# Thread: Tangent plane to a surface

1. ## Tangent plane to a surface

Is it correct to assume that taking the dot product of the gradient and the derivative of a surface function will give me the equation of the tangent plane at any point on the surface? My notes are not entirely clear about this. Thanks in advance.

Also, would a question of this nature be better suited in the calculus section?

2. To answer this question properly, I have be sure that you know how to write the equation of a plane given a point on the plane and its normal. Do you?

If so then the gradient to a surface at a point is the normal of the tangent plane at that point.
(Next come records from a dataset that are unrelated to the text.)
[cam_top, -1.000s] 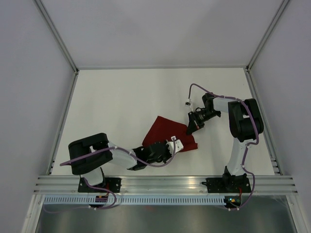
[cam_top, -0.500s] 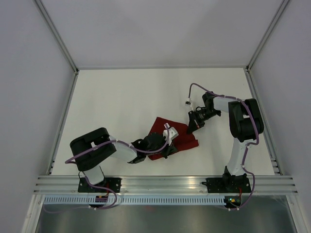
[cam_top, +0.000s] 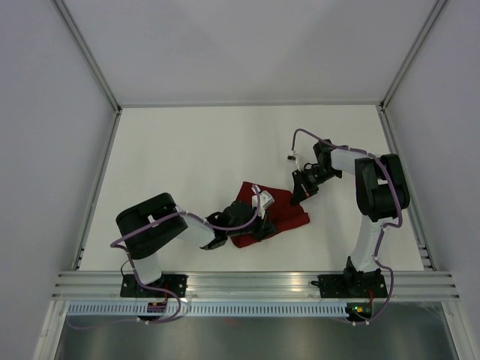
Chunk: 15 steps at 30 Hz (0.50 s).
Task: Fold the napkin, place the utensils inside, and roll it up
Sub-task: Roll the napkin with the utensil
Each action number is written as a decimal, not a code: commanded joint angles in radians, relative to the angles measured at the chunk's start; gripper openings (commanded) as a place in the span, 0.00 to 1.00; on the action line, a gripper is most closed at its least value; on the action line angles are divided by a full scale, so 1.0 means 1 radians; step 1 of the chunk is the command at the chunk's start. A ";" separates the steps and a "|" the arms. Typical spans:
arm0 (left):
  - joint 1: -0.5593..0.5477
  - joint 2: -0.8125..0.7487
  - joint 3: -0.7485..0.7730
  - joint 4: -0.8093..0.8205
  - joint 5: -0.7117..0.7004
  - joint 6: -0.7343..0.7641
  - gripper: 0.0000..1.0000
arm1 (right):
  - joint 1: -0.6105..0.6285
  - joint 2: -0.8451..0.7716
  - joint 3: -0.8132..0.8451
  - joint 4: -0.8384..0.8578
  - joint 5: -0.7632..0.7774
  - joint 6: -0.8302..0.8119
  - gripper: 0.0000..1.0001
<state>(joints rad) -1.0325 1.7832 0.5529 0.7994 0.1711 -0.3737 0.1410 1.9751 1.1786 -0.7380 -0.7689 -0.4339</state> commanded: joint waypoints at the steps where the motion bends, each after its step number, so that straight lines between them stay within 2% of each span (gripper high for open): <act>1: -0.018 0.088 -0.052 -0.339 0.096 -0.027 0.02 | -0.037 -0.062 -0.003 0.216 0.206 -0.014 0.00; 6: -0.003 0.107 0.048 -0.430 0.085 0.073 0.02 | -0.073 -0.128 -0.080 0.284 0.247 0.040 0.00; 15: 0.103 0.148 0.275 -0.609 0.120 0.280 0.02 | -0.207 -0.159 -0.134 0.325 0.223 0.106 0.00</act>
<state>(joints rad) -0.9623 1.8690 0.8108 0.5480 0.2413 -0.2310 -0.0032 1.8557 1.0496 -0.5888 -0.6918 -0.3302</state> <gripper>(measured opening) 0.105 0.011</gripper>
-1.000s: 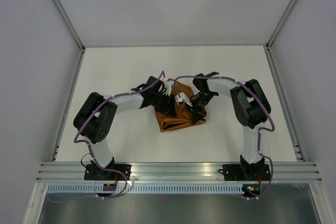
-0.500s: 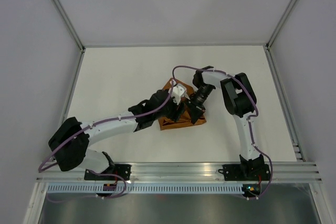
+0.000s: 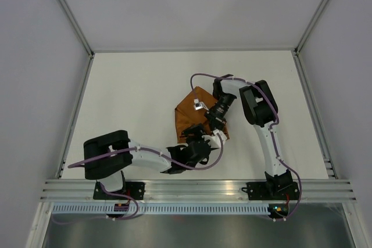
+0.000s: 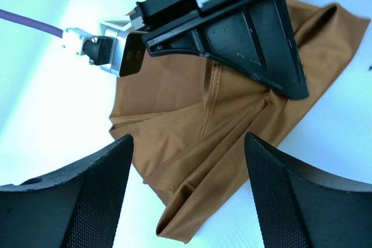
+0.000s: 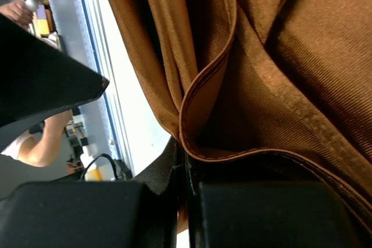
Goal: Fold the napkin, place the utensils inside, and roll it up
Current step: Roll the napkin with the utensil
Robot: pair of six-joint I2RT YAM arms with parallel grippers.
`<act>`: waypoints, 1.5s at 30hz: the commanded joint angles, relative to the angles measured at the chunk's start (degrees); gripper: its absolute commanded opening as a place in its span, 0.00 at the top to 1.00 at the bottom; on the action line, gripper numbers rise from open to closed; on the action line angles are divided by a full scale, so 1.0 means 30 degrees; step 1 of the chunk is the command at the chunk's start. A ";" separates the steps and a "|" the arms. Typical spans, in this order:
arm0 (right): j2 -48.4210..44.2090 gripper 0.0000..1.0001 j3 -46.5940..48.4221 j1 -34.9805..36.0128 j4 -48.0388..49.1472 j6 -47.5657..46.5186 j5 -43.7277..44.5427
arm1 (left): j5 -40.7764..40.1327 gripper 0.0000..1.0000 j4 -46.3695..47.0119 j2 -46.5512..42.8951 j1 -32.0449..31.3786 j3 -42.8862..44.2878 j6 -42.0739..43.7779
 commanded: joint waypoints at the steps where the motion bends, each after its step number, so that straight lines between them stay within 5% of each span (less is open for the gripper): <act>1: 0.1443 0.99 0.0376 -0.0108 0.2796 -0.0146 0.2804 | -0.2180 0.18 0.6540 0.0595 -0.0822 -0.1356 0.5079; 4: 0.1912 0.99 0.0699 -0.0167 0.2533 0.0176 0.2804 | -0.1627 0.18 0.9481 0.0626 -0.1350 -0.2531 0.6492; 19: 0.2674 0.99 0.1284 -0.0607 0.2708 0.1260 0.3009 | 0.3295 0.19 0.8662 0.0477 -0.2230 -0.4730 0.7664; 32: 0.2967 1.00 0.1636 -0.0636 0.2825 0.1817 0.3038 | 0.7048 0.36 0.4064 -0.0517 0.0171 -0.3939 0.4940; 45: 0.4196 0.99 0.3274 -0.0812 0.1656 0.2551 0.2892 | 0.8396 0.43 0.2216 -0.0986 0.0260 -0.3294 0.4002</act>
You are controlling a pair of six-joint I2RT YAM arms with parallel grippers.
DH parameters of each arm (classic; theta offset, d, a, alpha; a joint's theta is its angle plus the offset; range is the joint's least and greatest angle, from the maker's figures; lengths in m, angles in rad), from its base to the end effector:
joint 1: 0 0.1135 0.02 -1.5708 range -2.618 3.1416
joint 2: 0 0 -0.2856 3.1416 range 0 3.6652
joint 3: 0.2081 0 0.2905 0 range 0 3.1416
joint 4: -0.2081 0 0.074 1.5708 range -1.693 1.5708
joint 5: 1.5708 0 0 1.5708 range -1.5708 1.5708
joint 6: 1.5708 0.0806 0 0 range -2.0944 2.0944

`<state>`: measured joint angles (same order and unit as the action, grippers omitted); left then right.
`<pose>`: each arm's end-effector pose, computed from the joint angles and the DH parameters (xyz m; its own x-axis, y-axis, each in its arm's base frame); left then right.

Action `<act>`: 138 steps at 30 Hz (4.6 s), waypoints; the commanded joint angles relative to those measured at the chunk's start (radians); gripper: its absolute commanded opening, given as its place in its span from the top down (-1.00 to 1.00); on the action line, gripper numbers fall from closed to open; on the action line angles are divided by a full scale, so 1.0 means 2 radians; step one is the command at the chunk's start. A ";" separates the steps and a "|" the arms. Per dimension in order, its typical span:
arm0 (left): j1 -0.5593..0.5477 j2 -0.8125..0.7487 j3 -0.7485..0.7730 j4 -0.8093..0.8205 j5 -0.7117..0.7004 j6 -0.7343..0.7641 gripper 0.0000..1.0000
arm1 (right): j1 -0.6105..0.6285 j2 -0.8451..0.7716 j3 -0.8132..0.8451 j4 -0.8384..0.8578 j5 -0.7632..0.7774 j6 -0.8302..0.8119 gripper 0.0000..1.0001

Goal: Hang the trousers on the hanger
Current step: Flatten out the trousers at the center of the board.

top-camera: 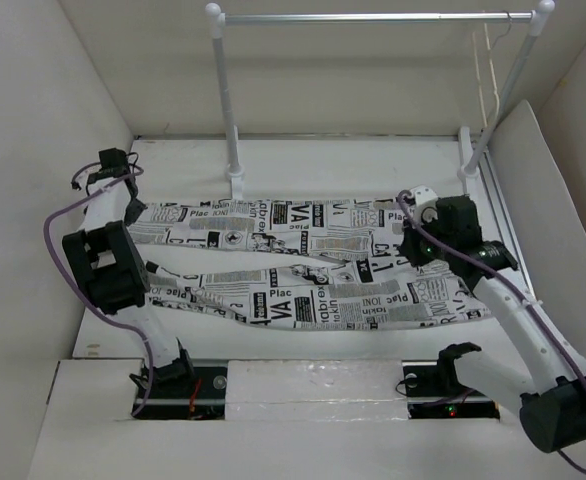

3. maybe i'm confusing the derivative of a vector function curve. I know that it represents the tangent at any point on a curve, and if I know the normal vector as well at that point (the gradient?), then the dot product of the two equal to zero should give me a plane tangent to the curve at that point

I understand that when looking at surfaces, the tangent plane at a point (x1, y1, z1) of the function F(x,y,z) is going to be:

∇F(x,y,z) . <(x - x1), (y - y1), (z - z1)> = 0

and my visualization of this is the following:

4. It should be $\displaystyle \nabla F(x_1 ,y_1 ,z_1 ) \cdot \left\langle {x - x_1 ,y - y_1 ,z - z_1 } \right\rangle = 0$ for the tangent plane to the field $\displaystyle F(x,y,z)$ at $\displaystyle (x_1,y_1,z_1)$.

But remember that the gradient involves partial derivatives.

5. super, pretty much what the notes and readings say. Thanks for the help!